(Directions)
Review the material line by line. Identify and copy every line that contains the string "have".

(Data segment)
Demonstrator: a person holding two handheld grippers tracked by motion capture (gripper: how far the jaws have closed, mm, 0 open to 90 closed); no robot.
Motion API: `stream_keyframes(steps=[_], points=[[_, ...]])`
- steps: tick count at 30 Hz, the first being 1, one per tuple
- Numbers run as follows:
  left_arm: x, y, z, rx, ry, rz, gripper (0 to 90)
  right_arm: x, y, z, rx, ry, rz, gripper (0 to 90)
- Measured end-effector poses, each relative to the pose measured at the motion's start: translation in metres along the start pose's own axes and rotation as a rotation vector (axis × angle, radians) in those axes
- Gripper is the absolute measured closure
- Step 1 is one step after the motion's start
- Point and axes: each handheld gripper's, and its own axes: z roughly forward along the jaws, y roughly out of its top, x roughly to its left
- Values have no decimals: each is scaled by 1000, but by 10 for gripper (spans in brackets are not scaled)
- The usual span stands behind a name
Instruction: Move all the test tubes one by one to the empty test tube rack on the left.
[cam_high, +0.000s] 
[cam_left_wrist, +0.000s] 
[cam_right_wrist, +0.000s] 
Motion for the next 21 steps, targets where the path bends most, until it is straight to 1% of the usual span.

(Task answer)
Demonstrator: a person holding two handheld grippers tracked by motion capture (gripper: how far the jaws have closed, mm, 0 open to 90 closed); no robot.
- Values have no decimals: each is scaled by 1000, but by 10 for gripper (spans in brackets are not scaled)

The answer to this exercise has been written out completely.